Boris Johnson was never likely to fire a member of his cabinet over an alleged affair.
This afternoon Downing Street is busy trying to shut down the Controversy over Matt Hancock and specifies that they consider the matter closed.
But there are many reasons to believe that this problem will not go away so easily.
Angel number 10 knows the damage that can be done by stories that remind the public that there can be one set of rules and assumptions politicians keep – and one for everyone.
Dominique cummingsBarnard Castle’s trip preceded a drop in Conservative poll scores last May.
Mr Johnson is believed to have regretted not sacking his senior aide at the time rather than taking the damage done to the government by defending him.
Could this cycle repeat itself?
As Secretary of Health, Mr Hancock promulgated the regulations he is accused of having broken.
It doesn’t help that everyone is being asked to judge whether the kiss in The Sun was a “reasonably necessary” exception to the ban on indoor contact, the legal test provided for by the regulations.
It also doesn’t help that Mr Hancock was memorably quick to judge Professor Neil Ferguson when the then-Sage scientist was found visiting his lover, and he later resigned.
An instant poll from YouGov found that 49% wanted him to quit and 25% the rest.
Angel number 10 will also be worried about known unknowns.
The Sun, which produced the extraordinary snatch photos of Mr Hancock in an embrace with his college friend, says the health secretary was carrying out a “secret affair.”

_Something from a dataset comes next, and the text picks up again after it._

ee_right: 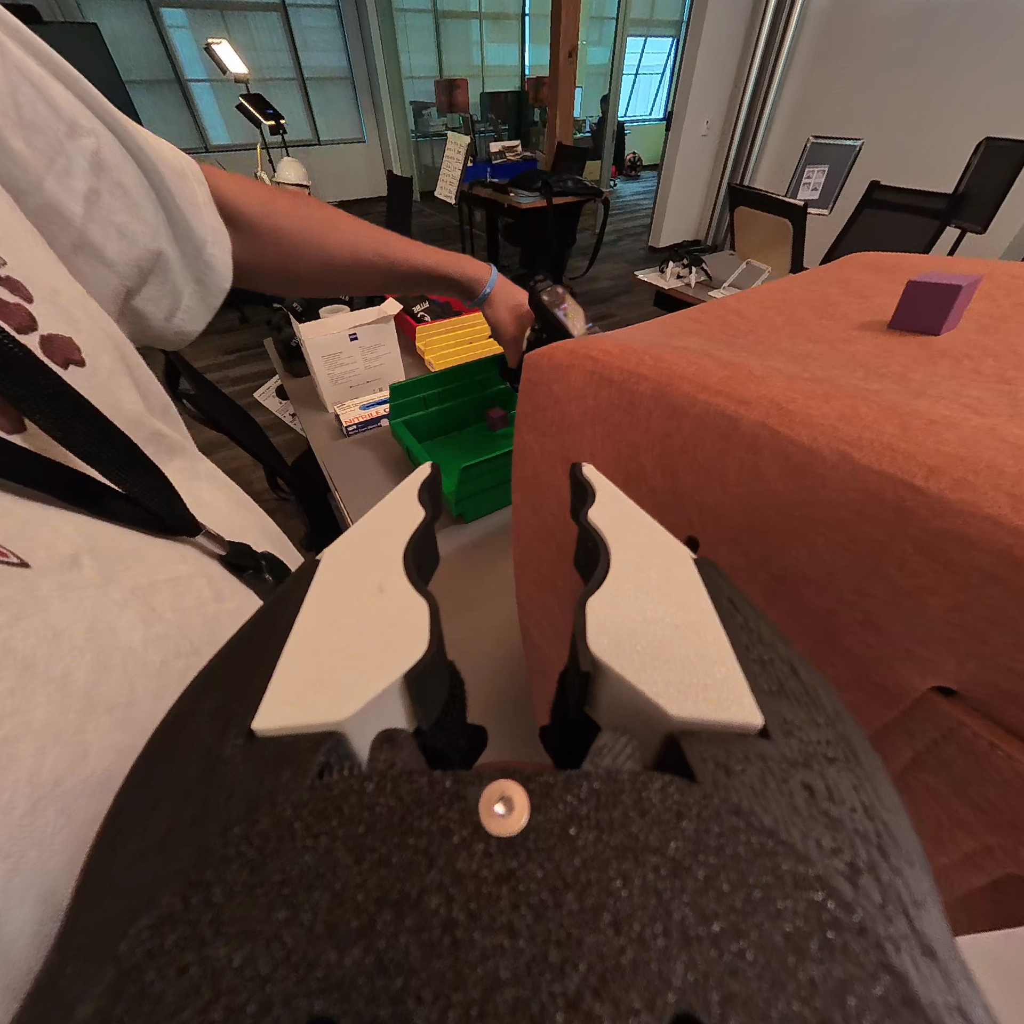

That’s not what the pictures show, and it’s unclear what made the newspaper confidently state this on its front page – and what else will come out of it.
Some officials believe the footage was taken from a newly constructed high-rise building overlooking the Ministry of Health.
How long have there been people to take pictures? Why was there a six-week gap between May 6, when the photo was taken, and its publication today?
The uncertainty surrounding these issues will not be pleasant for Whitehall.
Third, there is the question of whether there is yet another conflict of interest. Just a few weeks ago Mr Hancock was found guilty of breaking the ministerial code because he had shares in his sister’s company which was an approved NHS supplier he should have declared.
In this case, Mr Hancock is accused of obtaining a salaried position as a non-executive director for one of his oldest friends with whom he had some form of relationship.
Could Gina Coladangelo have benefited as a lobbyist from the connection?
The health ministry says the appointment was made in the “usual way” and “followed the correct procedure”.
But that will now open the door to a refocus on Mr Hancock, appointments and contracts.
Even Mr Hancock’s friends believe Downing Street’s attempts to end this problem may not work.
He was already under pressure from Mr Cummings’ attacks and Mr Johnson has already spent political capital defending him in order to deny his former aide a scalp.
The Health Secretary issued a statement apologizing and pleading for his family’s confidentiality.
Mr Hancock’s family and Ms Coladangelo’s family were considered close friends, so the price that will be paid on a personal level is likely to be high.
Will he even want to stay in his job?